“I don’t give a shit what he wants. There’s nothing he can say that’s going to make this right. You do remember what he did, right? Smashed my boyfriend’s skull open with a fucking piece of iron pipe and deprived me of my right to bodily autonomy.”
 
 “I’m not disputing that what he did was monstrous. I’m just trying to keep our family together—”
 
 She scoffed. “Our family already fell apart.”
 
 “Alle, he’s fucking wracked with guilt over what he did. He doesn’t want this to be the final nail in his relationship with you.”
 
 “Fucking should have thought about that before. There is absolutely nothing I wish to discuss with him. Nothing.”
 
 Her raised voice summoned Luthor back from the kitchen. She waved him away, but he lingered in the doorway a moment, a pensive furrow splitting the centre of his brow. Only after a second wave did he go back into the kitchen.
 
 “Ewan, stop.” She couldn’t stop her voice from rising in volume. “Whatever reconciliation you think you’re negotiating here, it’s not happening. Those threads have already been cut, and no amount of patchwork is going to pull us back together. I’m sorry if you find that hard to comprehend, but it’s reality. Now, if you don’t mind, and there’s nothing else, I’d like to get back to dealing with the fall-out of his bullshit.”
 
 “You need to understand what Dad was really like.”
 
 His bark stopped her cold. A shiver chased up her spine and through her limbs. “You really think I don’t know he was a tyrant who belted you all? Or that he punished you for my crimes? I know it. Fuck, Ewan, do you not think I regret deliberately acting up and prompting him to take that out on the four of you? I do. There was no justification for it. I just wanted to be treated the same as you all, to be bound by the same fucking rules instead of being held up as some ridiculously sweet princess you all had to defend and protect.”
 
 “You didn’t want it, Alle. Maybe if a few beltings were the extent of it.”
 
 “What’s that supposed to mean?”
 
 “It means you need to talk to Flynn. A few beatings was the worst Dad ever did to me…” His voice got quiet and hesitant. She could picture him, her hairy big brother, with his polar bear jumper, fisherman’s beard, and kind eyes. “I didn’t realise how bad it got once I left for uni. If I’d had any idea… I don’t know, Alle. I don’t know what I could’ve done. Got them out. Got you all out. Shit! I knew it was bad, but not that bad. I was barely an adult myself. Fuck, at least they protected Theo.”
 
 He was rambling, his words tripping over themselves in his haste to explain something he was still being vague over. Intrigued despite her anger, which still roiled within her as raw and bitter as ever, Alle pressed the phone so hard against her skull her ear ached.
 
 “You’ve still not given me a reason to give a shit. Some vague hints aren’t going to cut it.”
 
 “It’s not a conversation to be had over the phone.”
 
 She pulled the phone away from her head to stare at it. “Oh, wow! We seem to have gone from, ‘Hey, you should talk to him,’ to ‘You should meet him face to face.’ The answer to both by the way is no fucking way!”
 
 “Alle, please.”
 
 She hung up.
 
 She’d barely had the chance to cover her mouth with her palm before her damn phone started wailing again. “We’ve nothing to discuss,” she bellowed into the receiver. “Just fucking quit.”
 
 “He used to deny them food.

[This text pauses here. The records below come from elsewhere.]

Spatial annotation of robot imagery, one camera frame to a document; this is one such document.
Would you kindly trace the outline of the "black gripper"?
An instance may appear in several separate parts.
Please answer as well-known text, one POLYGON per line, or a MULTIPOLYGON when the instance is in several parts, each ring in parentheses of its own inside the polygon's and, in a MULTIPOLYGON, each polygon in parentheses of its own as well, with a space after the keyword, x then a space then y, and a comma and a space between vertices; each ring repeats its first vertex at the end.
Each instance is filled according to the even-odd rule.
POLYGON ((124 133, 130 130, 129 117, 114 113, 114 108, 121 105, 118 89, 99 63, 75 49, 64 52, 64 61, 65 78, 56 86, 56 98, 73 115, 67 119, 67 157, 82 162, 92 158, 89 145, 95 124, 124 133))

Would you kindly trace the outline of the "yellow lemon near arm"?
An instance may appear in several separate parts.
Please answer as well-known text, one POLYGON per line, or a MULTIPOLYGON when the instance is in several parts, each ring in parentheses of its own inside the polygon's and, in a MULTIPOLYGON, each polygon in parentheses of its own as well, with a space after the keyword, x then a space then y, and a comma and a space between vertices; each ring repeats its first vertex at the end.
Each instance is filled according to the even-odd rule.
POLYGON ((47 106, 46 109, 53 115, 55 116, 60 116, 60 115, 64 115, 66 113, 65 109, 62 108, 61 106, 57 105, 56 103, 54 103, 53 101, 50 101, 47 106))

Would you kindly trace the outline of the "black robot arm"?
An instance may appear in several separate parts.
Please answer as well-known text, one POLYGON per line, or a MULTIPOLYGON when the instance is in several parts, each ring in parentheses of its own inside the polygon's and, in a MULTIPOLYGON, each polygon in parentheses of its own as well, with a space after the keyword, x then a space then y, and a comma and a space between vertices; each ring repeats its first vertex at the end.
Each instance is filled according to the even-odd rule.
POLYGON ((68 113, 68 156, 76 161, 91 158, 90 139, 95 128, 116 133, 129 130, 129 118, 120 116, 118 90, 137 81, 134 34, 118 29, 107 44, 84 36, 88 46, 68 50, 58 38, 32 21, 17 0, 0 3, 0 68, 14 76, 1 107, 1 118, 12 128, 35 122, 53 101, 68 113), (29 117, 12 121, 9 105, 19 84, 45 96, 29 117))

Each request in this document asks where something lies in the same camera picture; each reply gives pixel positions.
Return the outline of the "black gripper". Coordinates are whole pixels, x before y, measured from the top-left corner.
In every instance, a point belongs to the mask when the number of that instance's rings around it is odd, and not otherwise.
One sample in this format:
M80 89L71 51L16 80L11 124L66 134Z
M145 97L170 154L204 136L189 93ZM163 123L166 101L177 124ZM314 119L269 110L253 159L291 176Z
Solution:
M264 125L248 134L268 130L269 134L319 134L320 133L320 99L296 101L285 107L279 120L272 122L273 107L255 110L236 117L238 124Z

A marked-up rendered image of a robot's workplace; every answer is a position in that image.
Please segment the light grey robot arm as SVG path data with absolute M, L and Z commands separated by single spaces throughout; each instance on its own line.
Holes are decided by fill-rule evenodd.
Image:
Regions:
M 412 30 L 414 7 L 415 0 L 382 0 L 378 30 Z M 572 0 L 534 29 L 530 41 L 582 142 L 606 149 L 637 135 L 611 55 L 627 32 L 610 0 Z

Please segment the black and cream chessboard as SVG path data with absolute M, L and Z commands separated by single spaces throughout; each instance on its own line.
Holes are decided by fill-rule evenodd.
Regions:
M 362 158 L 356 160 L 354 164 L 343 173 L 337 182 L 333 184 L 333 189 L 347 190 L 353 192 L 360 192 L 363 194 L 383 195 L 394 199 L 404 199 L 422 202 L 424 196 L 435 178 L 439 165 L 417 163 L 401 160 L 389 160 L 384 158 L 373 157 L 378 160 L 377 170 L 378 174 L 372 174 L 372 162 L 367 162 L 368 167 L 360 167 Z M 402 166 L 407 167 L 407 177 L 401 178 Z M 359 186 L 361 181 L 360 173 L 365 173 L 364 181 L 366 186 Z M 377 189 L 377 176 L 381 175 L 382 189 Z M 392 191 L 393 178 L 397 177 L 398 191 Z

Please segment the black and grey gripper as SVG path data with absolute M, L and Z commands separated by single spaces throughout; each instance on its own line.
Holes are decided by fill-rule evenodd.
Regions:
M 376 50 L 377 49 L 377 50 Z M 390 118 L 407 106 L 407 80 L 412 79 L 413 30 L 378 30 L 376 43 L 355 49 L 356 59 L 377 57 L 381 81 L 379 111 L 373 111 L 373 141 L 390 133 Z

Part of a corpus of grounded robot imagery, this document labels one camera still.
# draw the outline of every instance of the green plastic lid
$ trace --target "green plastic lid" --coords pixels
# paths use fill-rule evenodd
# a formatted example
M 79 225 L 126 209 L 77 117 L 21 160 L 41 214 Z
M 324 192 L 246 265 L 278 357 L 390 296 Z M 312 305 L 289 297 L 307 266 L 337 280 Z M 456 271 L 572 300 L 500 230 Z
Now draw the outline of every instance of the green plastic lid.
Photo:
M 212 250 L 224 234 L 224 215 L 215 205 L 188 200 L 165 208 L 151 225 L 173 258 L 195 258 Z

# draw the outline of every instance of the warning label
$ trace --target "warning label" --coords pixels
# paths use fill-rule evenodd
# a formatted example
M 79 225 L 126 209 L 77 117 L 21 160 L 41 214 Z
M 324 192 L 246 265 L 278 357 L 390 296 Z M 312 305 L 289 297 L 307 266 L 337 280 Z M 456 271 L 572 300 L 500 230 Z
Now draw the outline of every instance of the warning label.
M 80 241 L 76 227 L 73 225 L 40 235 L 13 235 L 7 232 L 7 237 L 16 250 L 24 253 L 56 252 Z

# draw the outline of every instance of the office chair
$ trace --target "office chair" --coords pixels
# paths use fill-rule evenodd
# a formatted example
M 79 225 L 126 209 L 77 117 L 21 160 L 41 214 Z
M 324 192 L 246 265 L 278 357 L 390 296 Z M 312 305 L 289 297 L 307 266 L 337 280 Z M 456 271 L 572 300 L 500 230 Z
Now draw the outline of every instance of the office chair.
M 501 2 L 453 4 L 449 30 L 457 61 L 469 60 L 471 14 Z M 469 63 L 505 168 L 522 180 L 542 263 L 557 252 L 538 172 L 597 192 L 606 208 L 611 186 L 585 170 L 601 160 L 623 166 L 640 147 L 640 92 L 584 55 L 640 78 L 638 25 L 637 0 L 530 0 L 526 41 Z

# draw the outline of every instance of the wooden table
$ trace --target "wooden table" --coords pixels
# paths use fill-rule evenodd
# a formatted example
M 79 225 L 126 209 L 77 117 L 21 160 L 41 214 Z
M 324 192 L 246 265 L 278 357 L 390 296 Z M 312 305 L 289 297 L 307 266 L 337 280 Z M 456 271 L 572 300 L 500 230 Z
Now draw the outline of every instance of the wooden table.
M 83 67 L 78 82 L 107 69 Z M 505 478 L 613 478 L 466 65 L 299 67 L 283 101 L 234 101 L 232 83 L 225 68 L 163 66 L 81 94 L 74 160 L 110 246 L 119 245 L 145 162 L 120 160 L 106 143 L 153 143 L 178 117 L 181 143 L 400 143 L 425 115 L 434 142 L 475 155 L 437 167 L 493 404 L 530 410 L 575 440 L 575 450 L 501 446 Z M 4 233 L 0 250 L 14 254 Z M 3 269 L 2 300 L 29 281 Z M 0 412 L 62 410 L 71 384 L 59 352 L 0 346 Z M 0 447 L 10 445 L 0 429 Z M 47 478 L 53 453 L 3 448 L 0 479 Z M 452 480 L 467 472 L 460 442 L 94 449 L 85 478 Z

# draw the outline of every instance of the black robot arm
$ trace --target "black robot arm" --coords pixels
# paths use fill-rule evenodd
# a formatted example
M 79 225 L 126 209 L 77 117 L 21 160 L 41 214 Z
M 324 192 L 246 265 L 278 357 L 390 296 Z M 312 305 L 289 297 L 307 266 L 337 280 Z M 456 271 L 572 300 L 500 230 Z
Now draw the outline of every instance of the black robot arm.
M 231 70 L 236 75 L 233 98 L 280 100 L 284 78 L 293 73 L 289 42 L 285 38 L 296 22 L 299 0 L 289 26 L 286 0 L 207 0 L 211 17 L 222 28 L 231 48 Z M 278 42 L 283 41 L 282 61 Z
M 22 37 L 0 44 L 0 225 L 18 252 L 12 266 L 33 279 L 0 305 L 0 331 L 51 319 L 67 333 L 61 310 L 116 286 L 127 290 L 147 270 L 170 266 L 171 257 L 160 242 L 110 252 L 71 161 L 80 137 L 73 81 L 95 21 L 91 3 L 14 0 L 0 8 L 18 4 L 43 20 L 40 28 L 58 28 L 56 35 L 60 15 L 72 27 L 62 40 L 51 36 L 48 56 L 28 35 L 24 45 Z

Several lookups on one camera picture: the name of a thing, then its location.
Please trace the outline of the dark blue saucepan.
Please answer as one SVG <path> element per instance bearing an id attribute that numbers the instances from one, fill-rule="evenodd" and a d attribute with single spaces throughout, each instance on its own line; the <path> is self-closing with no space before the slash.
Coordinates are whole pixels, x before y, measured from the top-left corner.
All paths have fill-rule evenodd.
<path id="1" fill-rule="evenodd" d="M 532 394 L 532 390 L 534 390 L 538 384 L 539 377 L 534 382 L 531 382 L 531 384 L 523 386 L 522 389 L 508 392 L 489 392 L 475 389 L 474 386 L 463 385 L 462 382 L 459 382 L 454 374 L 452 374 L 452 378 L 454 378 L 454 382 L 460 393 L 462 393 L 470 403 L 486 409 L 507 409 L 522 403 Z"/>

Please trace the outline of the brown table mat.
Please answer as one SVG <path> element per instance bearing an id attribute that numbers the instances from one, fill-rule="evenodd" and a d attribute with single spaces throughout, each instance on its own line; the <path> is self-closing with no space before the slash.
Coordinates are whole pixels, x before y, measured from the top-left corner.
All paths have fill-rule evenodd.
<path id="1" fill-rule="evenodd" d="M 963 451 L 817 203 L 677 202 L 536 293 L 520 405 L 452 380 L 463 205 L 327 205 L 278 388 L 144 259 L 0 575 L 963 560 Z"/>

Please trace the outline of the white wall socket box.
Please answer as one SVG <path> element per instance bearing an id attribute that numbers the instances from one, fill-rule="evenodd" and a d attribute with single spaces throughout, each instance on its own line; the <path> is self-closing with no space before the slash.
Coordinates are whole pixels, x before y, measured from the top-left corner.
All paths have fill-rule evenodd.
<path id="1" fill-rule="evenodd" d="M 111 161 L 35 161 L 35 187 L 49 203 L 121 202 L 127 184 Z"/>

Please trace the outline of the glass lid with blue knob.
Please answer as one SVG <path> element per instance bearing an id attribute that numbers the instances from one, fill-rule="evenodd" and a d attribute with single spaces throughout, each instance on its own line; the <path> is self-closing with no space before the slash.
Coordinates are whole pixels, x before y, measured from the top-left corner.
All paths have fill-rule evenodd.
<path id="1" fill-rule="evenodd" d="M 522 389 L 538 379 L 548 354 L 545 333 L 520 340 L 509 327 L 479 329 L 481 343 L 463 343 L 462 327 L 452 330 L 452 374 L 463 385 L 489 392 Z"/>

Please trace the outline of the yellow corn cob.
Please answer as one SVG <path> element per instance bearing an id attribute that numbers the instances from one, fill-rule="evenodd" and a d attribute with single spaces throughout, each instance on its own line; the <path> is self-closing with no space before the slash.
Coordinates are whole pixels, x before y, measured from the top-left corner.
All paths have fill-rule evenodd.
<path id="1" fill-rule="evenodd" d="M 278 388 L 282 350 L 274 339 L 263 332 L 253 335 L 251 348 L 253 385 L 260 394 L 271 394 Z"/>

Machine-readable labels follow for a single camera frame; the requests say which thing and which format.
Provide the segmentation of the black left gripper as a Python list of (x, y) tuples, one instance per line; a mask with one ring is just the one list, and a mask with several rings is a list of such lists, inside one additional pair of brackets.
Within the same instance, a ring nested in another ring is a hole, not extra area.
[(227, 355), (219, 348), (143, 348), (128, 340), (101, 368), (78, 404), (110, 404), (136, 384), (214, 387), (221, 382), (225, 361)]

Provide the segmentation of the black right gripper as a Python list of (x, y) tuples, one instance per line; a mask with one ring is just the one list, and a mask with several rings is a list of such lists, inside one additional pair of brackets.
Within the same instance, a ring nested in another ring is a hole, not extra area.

Starve them. Leave them chained up in the cellar while he went to work, when they were supposed to be in school, and that’s not even the worst of it.”
 
 “Why are you telling me? Because you think my boyfriend is the same sort of dick?”
 
 “No, Alle. I don’t. I don’t think that. I just want you to understand why Flynn might have flown off the handle without checking his facts.”
 
 She managed to penetrate the fog of anger in her brain to allow her temper to diffuse a bit. “How come they never reported him? Tell me that.”
 
 “How come your boyfriend’s never reported Flynn?”
 
 “He—” She didn’t exactly have an answer to that. Theories, kind of, but that’s all they were. Her suppositions, and rationalisation of an act of violence so horrific, she couldn’t rightly process it. Which was the precise point Ewan was making. “I still don’t want to talk to him, and as for Marsh, before you even bring him up, he can rot in the fiery pits of hell for all eternity.”
 
 “You know thatBang!fired him.”
 
 “Good.”
 
 “Alle!”
 
 “What? I hope the whole damn business folds, and now I’m done talking about this. Don’t call me back, not about this. If it’s all we’ve got to talk about, then it’s probably best we don’t speak at all.”
 
 She hung up without bidding him goodbye. Then paced. “Luthor,” she called after a dozen shuttle runs of the living room. “Are you okay to take a walk with me?” If she went out alone, three goth rockers and one Ronnie would get their collective boxers in a twist, but she needed to walk, and to go throw stones at the ocean.